Thursday, June 28, 2012

In the Footsteps of Jean-Jacques Rousseau

Jean Jacques Rousseau
June 28 marks the three hundred anniversary of the birth of Franco-Swiss  philosopher Jean-Jacques Rousseau. Born in Geneva in 1712, the son of a watchmaker, Rousseau escaped an abusive employer at age 15 to find refuge in Confignon where a priest placed  him  under the protection of Madame de Warens, a noble lady living in Annecy.  Rousseau spent at least sixteen years of his youth traveling around the region of Rhone Alps making stops notably in Lyon, Annecy and Chambery.   To commemorate the anniversary of this philosopher of the Enlightenment, Rhone-Alps is hosting a number of events from concerts, exhibitions, readings and theatrical performances. The Rhone Alps is a large region in  eastern France that borders Switzerland and Italy.  At the time of Rousseau, the region was partly held by the house of Savoy.

Following in the footsteps of Rousseau, our first stop is Annecy where in 1728 the future writer met Madame de Warens.  Her mission was to help protestants convert to Catholicism.  Upon meeting young Rousseau, Madame de Warens sent him to Turin where he abjured his protestant faith and was baptized on 24 of April 1728.  A year later, he will return to Annecy to enter the service of Madame de Warens, a 30-year-old noblewoman.  He found at first in Madame de Warens a substitute mother (he had lost his mother at birth) and called her "Maman".  She also encouraged him in pursuing his  readings, poetry writings and music compositions.  At 20 years of age, Rousseau entertained a "liaison amoureuse" with his protectress whom he considered the greatest love of his life.
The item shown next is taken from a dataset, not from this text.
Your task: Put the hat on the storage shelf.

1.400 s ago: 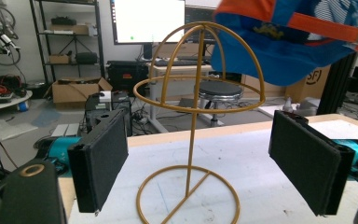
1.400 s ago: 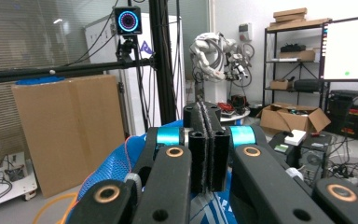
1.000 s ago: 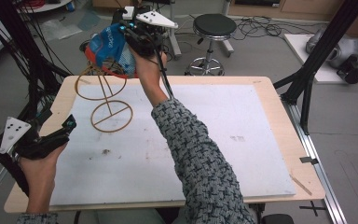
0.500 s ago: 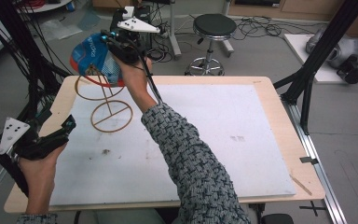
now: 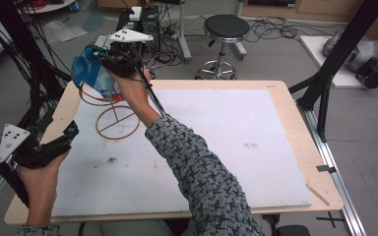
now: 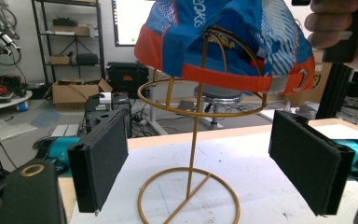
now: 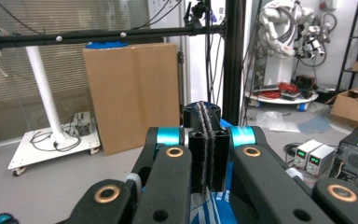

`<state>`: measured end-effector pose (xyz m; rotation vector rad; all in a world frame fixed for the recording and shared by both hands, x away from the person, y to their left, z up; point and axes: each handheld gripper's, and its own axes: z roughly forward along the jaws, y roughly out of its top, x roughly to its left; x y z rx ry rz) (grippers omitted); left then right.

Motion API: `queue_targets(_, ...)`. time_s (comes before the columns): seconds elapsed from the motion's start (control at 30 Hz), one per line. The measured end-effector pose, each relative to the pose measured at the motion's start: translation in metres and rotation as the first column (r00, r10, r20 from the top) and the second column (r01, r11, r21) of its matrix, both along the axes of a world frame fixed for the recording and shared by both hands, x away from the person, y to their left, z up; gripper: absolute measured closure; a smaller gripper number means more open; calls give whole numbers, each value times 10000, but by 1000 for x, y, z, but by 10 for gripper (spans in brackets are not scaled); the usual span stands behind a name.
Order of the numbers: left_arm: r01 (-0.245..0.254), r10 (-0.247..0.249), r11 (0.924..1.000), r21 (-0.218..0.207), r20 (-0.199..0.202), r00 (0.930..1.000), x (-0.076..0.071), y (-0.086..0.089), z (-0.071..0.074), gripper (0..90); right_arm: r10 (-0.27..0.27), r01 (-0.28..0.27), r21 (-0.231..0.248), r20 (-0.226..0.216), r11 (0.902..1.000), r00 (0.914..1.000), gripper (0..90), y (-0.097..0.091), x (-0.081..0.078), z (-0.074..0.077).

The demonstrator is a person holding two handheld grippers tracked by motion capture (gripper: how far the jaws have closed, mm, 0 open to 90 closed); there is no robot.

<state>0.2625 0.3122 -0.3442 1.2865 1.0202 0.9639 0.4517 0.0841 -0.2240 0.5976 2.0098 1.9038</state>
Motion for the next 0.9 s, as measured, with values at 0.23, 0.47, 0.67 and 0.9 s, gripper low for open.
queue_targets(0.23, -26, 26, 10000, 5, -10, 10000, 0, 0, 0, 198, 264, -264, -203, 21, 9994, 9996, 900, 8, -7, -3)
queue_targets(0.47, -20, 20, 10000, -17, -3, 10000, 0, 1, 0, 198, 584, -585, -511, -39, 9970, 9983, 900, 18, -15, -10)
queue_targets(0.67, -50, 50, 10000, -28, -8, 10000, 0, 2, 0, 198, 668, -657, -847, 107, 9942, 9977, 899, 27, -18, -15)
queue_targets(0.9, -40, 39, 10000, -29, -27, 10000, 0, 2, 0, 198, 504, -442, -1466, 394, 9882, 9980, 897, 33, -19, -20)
When Madame de Warens moved to Chambery in 1731, then the capital of Savoy,  Rousseau followed her after a brief stay in Paris.  He pursued his passion for musical composition and gave music lessons to the young ladies of the Chambery gentry.  A statue of the philosopher stands in the garden "du clos des Savoiroux " attesting to the time he spent in the Savoyard city.

Les Charmettes 
Nearby, is the charming Maison des Charmettes, Madame de Warens' country house where Jean Jacques Rousseau stayed from 1736 to 1742.  This was an idyllic refuge for Rousseau and where he spent the happiest time of his life, a good deal alone in the middle of nature constructing his "storehouse of ideas" and where he took pleasure in studying botany. The Charmettes has been a pilgrimage site where  Stendhal, George Sand and other admirers of Rousseau have come to impregnate themselves of the "soul" of Rousseau. Today the house is the Museum devoted to Jean Jacques Rousseau. The French style garden has a large collection of medicinal and condimental herbs, vegetables and fruit trees commonly used in the 18th century.

In 1741, Jean-Jacques Rousseau leaves les Charmettes to take a a position in Lyon as a tutor to well-to-do young boys. It lasted six months but during this time he reflected on education and child rearing.  Later in the novel Emile he wrote : " The noblest work in education is to make a reasoning man, we expect to train a yound child by making him reason! This is beginning at the end; this making an instrument of a result. If children understood how to reason they would not need to be educations" he also said "What is the goal of education of a young man but to making him happy".  Concepts that resonates well today.

In July 1742 Rousseau moved to Paris to pursue a career in music and to present to the Academie des Sciences  a new system of numbered musical notation that he fought would make him rich.  His system, is based on a single line, displaying numbers representing intervals between notes and dots and commas indicating rhythmic values.  The Academy rejected it believing it was impractical.  

Rousseau travelled extensively throughout his life --including Paris, Venice, Geneva, Bienne, Basel and even London.  He wrote about politics, philosophy, education, botany, musical treatises and composed operas. His ideas were considered instrumental in the cause of the French Revolution.  He died in 1778 (two month after Voltaire!) and was interred 16 years later at the Pantheon in Paris as a National hero. In his Confessions (considered to be the first major modern autobiographical work), Jean Jacques Rousseau narrates  the events of his life and how his experiences shaped his philosophy. Happy Birthday Monsieur Rousseau!!